# Action item
Starting with the line that contains "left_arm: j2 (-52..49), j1" and stopping after the line that contains "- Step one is", return each line below exactly as written, with no others.
#### Information shown ####
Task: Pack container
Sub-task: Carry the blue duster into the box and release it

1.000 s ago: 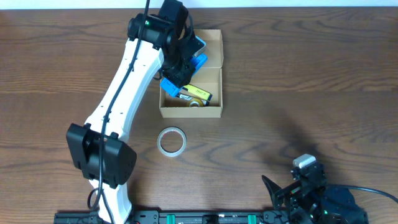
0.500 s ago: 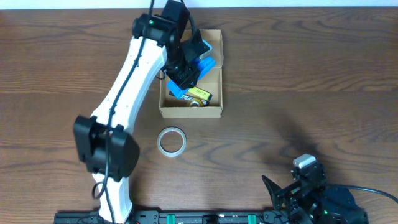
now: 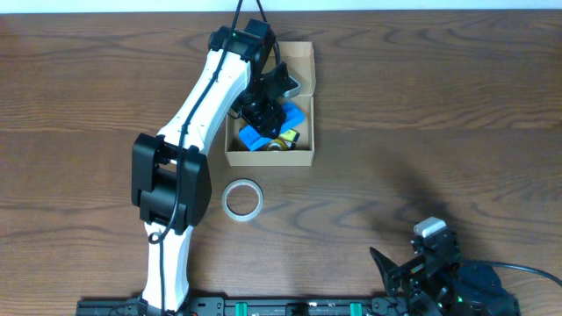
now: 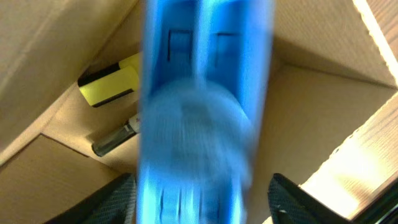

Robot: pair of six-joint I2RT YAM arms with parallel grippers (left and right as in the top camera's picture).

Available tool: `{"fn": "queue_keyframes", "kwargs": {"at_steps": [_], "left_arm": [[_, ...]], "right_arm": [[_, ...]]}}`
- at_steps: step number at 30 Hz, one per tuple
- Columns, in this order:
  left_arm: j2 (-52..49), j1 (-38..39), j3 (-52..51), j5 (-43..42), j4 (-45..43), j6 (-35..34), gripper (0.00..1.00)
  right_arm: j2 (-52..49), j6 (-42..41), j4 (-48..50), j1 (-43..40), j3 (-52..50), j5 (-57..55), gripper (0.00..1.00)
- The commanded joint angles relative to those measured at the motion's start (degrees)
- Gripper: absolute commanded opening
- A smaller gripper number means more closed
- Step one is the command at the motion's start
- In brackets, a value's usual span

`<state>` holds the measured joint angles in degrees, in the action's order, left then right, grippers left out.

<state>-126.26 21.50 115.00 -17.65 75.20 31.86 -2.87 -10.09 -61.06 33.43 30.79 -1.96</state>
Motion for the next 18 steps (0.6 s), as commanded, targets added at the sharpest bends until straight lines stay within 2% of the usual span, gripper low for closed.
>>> {"fn": "queue_keyframes", "kwargs": {"at_steps": [1,5,9,14,18], "left_arm": [[0.13,-0.04,0.11,-0.11,0.42,0.33,0.77],[0.13,-0.04,0.11,0.24,0.17,0.31,0.97],[0.42,-0.22,0.42,0.52,-0.98,-1.36,0.96],[2.54,-0.81,3.41,5.11,-0.26,-9.88,0.95],[8.24,-1.97,4.50,6.03,2.58,-15.93,0.95]], "right_arm": [[0.35,-0.59,-0.09,-0.46,0.11,-0.39,0.99],[0.35,-0.59,-0.09,-0.46,0.11,-0.39,0.99],[0.35,-0.59,-0.09,-0.46,0.11,-0.39,0.99],[0.35,-0.59,-0.09,-0.46,0.11,-0.39,0.99],[0.35,-0.59,-0.09,-0.46,0.11,-0.39,0.99]]}}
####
# Exercise response
  left_arm: j2 (-52..49), j1 (-38..39), j3 (-52..51), j5 (-43..42), j4 (-45..43), j6 (-35..34), gripper (0.00..1.00)
  right_arm: j2 (-52..49), j6 (-42..41), j4 (-48..50), j1 (-43..40), j3 (-52..50), j5 (-57..55), gripper (0.00..1.00)
- The commanded joint angles relative to those measured at the motion's start (degrees)
- Gripper: absolute commanded opening
- A smaller gripper number means more closed
- Step one is the command at the motion's start

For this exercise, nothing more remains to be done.